• **Saved entries**

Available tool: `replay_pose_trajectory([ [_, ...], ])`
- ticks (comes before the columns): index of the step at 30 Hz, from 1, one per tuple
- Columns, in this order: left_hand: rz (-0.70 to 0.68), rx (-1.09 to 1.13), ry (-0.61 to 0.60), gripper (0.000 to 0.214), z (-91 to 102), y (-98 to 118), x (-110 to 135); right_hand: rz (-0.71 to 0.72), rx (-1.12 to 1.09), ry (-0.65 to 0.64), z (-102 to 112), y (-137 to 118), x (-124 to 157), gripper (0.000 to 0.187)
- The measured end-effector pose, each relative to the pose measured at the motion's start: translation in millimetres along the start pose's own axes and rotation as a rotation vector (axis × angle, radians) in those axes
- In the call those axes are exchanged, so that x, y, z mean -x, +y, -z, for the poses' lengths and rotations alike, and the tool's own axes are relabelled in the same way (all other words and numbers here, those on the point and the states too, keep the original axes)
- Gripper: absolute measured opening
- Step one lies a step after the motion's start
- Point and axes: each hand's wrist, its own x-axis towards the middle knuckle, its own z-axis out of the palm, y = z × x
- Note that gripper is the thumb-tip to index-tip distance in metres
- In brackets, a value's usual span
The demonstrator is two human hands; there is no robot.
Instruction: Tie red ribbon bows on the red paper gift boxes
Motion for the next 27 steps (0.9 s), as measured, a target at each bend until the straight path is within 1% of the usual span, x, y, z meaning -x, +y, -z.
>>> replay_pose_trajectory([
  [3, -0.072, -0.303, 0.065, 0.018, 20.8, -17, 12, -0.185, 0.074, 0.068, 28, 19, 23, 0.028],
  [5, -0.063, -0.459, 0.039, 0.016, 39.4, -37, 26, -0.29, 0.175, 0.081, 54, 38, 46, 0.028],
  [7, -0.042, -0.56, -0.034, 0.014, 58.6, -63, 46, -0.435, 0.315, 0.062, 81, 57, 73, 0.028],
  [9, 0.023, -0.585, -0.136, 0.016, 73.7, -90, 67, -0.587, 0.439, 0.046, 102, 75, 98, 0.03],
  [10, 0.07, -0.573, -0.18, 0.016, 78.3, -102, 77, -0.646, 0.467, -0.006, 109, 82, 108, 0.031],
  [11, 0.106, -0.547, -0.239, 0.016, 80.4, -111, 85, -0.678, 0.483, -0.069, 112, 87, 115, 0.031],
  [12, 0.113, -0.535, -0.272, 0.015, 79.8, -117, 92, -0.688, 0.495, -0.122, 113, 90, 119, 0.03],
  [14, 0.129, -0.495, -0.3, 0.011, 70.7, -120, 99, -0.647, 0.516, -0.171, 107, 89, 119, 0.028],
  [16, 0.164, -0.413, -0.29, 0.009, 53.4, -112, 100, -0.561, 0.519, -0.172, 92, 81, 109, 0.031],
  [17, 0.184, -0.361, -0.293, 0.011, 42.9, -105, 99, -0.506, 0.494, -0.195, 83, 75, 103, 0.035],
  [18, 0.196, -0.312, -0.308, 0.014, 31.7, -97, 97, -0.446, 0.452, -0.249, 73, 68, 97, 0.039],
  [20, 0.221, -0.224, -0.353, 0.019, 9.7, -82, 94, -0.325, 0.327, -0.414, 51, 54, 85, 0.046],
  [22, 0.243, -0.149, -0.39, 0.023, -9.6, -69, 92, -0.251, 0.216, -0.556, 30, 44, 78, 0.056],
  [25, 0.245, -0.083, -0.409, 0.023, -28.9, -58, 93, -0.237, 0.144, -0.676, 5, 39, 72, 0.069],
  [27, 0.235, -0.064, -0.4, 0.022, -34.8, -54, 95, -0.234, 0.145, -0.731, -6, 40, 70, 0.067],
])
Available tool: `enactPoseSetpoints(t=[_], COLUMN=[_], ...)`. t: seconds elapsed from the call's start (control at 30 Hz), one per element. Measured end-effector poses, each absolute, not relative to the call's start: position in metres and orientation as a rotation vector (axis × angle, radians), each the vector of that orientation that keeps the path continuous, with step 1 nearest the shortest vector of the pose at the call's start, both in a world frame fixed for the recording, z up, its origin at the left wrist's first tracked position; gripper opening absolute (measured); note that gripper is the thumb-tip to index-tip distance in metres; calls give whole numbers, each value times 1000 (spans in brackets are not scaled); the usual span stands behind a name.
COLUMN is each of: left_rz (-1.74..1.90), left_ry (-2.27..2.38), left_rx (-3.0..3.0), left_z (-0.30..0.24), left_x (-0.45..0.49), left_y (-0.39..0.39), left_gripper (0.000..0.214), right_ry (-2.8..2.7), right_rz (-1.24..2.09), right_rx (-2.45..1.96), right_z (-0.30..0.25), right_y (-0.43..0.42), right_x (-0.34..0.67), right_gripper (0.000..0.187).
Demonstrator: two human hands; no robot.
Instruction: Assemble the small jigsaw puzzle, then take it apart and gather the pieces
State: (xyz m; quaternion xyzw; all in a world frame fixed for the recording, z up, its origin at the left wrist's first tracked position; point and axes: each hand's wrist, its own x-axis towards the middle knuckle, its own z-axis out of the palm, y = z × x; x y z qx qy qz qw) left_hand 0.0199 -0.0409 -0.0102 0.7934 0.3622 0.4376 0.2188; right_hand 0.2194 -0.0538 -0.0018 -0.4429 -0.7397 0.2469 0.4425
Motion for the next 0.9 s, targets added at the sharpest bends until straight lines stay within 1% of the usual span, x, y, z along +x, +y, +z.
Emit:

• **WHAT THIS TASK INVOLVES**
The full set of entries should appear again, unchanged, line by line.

• **EXPECTED ANSWER**
Available tool: `replay_pose_trajectory([ [_, ...], ])`
- ticks (comes before the columns): index of the step at 30 Hz, from 1, one per tuple
- Columns, in this order: left_hand: rz (-0.70 to 0.68), rx (-1.09 to 1.13), ry (-0.61 to 0.60), gripper (0.000 to 0.214), z (-91 to 102), y (-98 to 118), x (-110 to 135); right_hand: rz (-0.71 to 0.72), rx (-1.12 to 1.09), ry (-0.65 to 0.64), z (-102 to 112), y (-137 to 118), x (-124 to 157), gripper (0.000 to 0.187)
- The measured end-effector pose, each relative to the pose measured at the motion's start: translation in millimetres along the start pose's own axes and rotation as a rotation vector (axis × angle, radians) in those axes
- In the call those axes are exchanged, so that x, y, z mean -x, +y, -z, for the poses' lengths and rotations alike, and the tool's own axes are relabelled in the same way (all other words and numbers here, those on the point and the states too, keep the original axes)
- Gripper: absolute measured opening
- Step one lies a step after the motion's start
- Point and axes: each hand's wrist, its own x-axis towards the middle knuckle, its own z-axis out of the palm, y = z × x
- Note that gripper is the thumb-tip to index-tip distance in metres
- In brackets, a value's usual span
The demonstrator is two human hands; there is no robot.
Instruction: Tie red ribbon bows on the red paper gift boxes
Motion for the next 27 steps (0.9 s), as measured, a target at each bend until the straight path is within 1% of the usual span, x, y, z meaning -x, +y, -z.
>>> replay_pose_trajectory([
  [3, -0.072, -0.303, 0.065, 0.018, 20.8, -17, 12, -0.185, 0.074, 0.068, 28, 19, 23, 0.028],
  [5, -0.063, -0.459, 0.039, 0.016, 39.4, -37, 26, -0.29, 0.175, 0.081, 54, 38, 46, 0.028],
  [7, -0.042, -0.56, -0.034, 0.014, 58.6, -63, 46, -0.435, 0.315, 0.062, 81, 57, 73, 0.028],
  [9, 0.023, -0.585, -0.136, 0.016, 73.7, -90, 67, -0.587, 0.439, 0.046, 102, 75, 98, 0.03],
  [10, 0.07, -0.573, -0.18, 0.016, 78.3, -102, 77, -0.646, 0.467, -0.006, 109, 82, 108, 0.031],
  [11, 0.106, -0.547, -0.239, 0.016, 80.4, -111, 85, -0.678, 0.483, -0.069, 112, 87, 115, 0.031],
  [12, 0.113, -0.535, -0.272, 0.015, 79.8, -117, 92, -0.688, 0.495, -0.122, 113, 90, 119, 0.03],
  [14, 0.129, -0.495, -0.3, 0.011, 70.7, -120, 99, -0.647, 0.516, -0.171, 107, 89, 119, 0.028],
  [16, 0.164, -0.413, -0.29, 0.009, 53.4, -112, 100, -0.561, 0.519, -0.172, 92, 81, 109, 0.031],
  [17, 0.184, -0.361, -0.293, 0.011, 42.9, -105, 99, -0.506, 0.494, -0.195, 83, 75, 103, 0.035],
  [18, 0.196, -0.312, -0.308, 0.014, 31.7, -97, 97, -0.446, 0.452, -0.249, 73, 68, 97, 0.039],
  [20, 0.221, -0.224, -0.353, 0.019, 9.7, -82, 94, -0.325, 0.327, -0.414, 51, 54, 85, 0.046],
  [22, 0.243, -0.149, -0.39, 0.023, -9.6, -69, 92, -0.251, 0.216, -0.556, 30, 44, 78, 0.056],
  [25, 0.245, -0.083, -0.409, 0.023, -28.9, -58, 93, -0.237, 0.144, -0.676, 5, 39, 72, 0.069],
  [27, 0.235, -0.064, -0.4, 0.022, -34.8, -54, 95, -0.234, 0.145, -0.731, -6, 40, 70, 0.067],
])
Available tool: `enactPoseSetpoints(t=[_], COLUMN=[_], ...)`. t: seconds elapsed from the call's start (control at 30 Hz), one per element. Measured end-effector poses, each absolute, not relative to the call's start: position in metres and orientation as a rotation vector (axis × angle, radians), each the vector of that orientation that keeps the path continuous, with step 1 nearest the shortest vector of the pose at the call's start, both in a world frame fixed for the recording, z up, its origin at the left wrist's first tracked position; gripper opening absolute (measured); note that gripper is the thumb-tip to index-tip distance in metres; calls give whole numbers, each value times 1000 (spans in brackets are not scaled); the usual span stands behind a name.
COLUMN is each of: left_rz (-1.74..1.90), left_ry (-2.27..2.38), left_rx (-3.0..3.0), left_z (-0.30..0.24), left_x (-0.45..0.49), left_y (-0.39..0.39), left_gripper (0.000..0.214), right_ry (-2.8..2.7), right_rz (-1.24..2.09), right_rx (-2.45..1.96), right_z (-0.30..0.25), right_y (-0.43..0.42), right_x (-0.34..0.67), right_gripper (0.000..0.187).
Demonstrator: two human hands; no robot.
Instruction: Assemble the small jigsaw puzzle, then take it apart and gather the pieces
State: (xyz m; quaternion xyzw; all in a world frame fixed for the recording, z up, its origin at the left wrist's first tracked position; point and axes: each hand's wrist, its own x-axis towards the middle knuckle, its own z-axis out of the palm, y = z × x; x y z qx qy qz qw) left_hand 0.0199 -0.0409 -0.0102 0.7934 0.3622 0.4376 0.2188; right_hand 0.2194 -0.0538 -0.0018 -0.4429 -0.7397 0.2469 0.4425
Motion for the next 0.9 s, targets added at the sharpest bends until straight lines stay within 1% of the usual span, x, y, z along +x, +y, +z.
Emit:

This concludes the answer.